Activity: Word for word, output every line of the material below, minus pictures.
--- START ---
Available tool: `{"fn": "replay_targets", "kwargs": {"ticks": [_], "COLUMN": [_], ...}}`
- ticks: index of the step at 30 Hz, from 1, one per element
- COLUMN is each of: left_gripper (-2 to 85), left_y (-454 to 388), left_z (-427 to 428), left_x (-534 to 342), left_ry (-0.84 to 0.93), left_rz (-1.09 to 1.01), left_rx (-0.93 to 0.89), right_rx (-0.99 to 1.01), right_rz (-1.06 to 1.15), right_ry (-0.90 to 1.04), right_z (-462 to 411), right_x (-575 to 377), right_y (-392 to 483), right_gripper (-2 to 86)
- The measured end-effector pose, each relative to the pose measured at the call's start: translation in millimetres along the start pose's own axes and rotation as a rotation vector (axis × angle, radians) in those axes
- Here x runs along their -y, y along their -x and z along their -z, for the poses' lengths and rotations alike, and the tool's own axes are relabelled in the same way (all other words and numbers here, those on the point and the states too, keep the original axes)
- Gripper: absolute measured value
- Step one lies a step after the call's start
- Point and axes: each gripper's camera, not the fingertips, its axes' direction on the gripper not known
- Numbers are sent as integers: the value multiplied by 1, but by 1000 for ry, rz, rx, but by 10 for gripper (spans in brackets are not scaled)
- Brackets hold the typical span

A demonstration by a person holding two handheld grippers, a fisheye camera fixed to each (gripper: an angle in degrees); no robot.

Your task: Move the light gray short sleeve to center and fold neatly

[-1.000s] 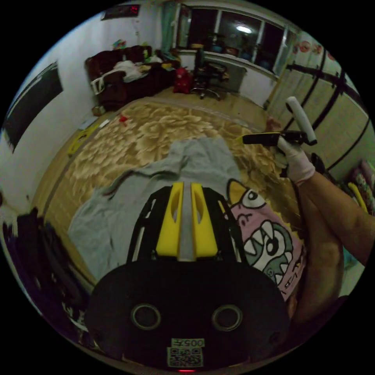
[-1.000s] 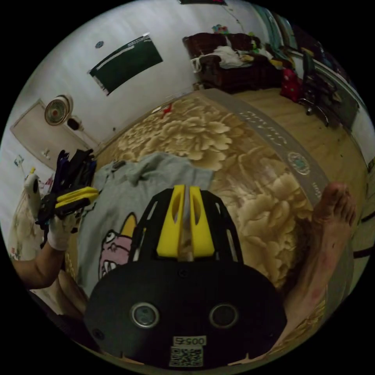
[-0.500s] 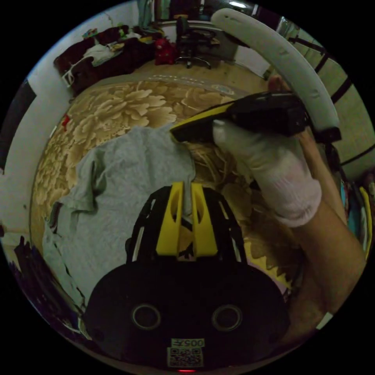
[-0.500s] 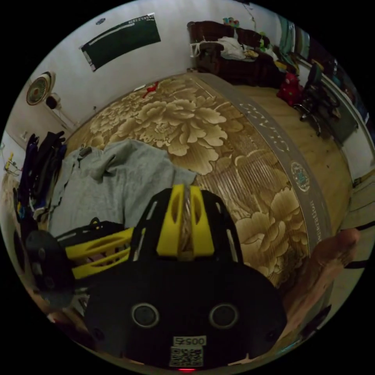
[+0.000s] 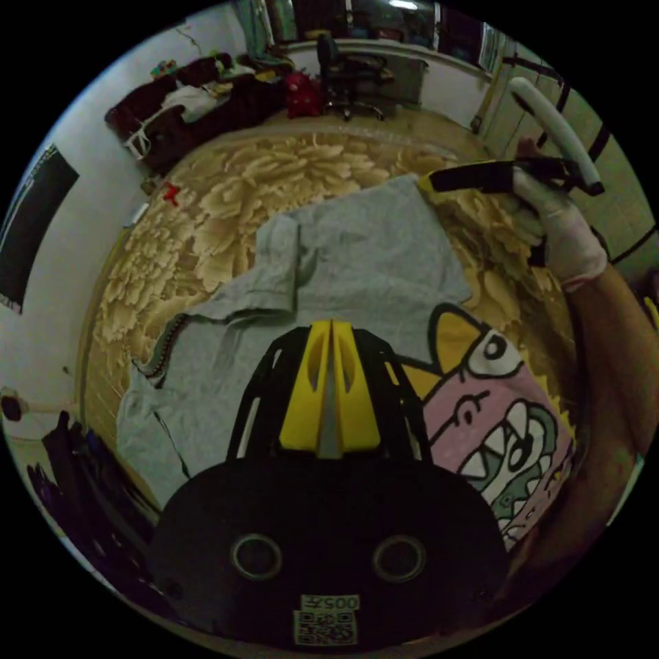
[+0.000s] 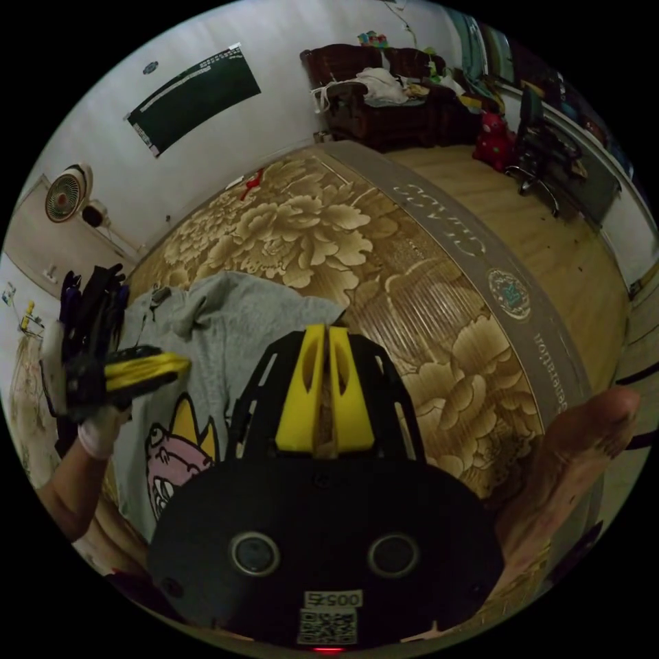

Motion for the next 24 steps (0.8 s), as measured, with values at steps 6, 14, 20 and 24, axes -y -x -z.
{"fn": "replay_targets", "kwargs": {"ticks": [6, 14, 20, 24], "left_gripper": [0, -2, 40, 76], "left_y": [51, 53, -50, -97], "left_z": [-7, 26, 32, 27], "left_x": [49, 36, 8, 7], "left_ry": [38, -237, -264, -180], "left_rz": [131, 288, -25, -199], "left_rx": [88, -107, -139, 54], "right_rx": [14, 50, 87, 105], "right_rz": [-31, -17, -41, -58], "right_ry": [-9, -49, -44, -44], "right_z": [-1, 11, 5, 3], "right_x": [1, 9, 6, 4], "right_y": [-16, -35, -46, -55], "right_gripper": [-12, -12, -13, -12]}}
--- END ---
Solution for this exercise:
Available tool: `{"fn": "replay_targets", "kwargs": {"ticks": [_], "COLUMN": [_], ...}}`
- ticks: index of the step at 30 Hz, from 1, one per element
- COLUMN is each of: left_gripper (-2 to 85), left_y (-454 to 388), left_z (-427 to 428), left_x (-534 to 342), left_ry (-0.84 to 0.93), left_rz (-1.09 to 1.01), left_rx (-0.93 to 0.89), right_rx (-0.99 to 1.01), right_rz (-1.06 to 1.15), right_ry (-0.90 to 1.04), right_z (-462 to 411), right_x (-575 to 377), right_y (-392 to 483), right_gripper (-2 to 86)
- The measured end-effector pose, each relative to the pose measured at the call's start: translation in millimetres along the start pose's own axes and rotation as a rotation vector (axis × angle, radians) in those axes
- Here x runs along their -y, y along their -x and z along their -z, for the poses' lengths and rotations alike, and the tool's own axes are relabelled in the same way (all other words and numbers here, those on the point and the states too, keep the original axes)
- Gripper: absolute measured value
- Step one lies a step after the call's start
- Point and axes: each gripper's camera, not the fingertips, its axes' direction on the gripper not known
- Numbers are sent as integers: the value multiplied by 1, but by 1000 for ry, rz, rx, but by 10 for gripper (spans in brackets are not scaled)
- Brackets hold the typical span

A demonstration by a person holding two handheld grippers, a fisheye camera fixed to each (gripper: an angle in degrees); no robot.

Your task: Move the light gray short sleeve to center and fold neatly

[-1.000s] 
[-1.000s] 
[-0.500s] 
[-0.500s] 
[+0.000s] 
[+0.000s] 

Motion for the next 24 steps (0.8 s), as measured, with values at steps 6, 14, 20 and 24, axes -y -x -z.
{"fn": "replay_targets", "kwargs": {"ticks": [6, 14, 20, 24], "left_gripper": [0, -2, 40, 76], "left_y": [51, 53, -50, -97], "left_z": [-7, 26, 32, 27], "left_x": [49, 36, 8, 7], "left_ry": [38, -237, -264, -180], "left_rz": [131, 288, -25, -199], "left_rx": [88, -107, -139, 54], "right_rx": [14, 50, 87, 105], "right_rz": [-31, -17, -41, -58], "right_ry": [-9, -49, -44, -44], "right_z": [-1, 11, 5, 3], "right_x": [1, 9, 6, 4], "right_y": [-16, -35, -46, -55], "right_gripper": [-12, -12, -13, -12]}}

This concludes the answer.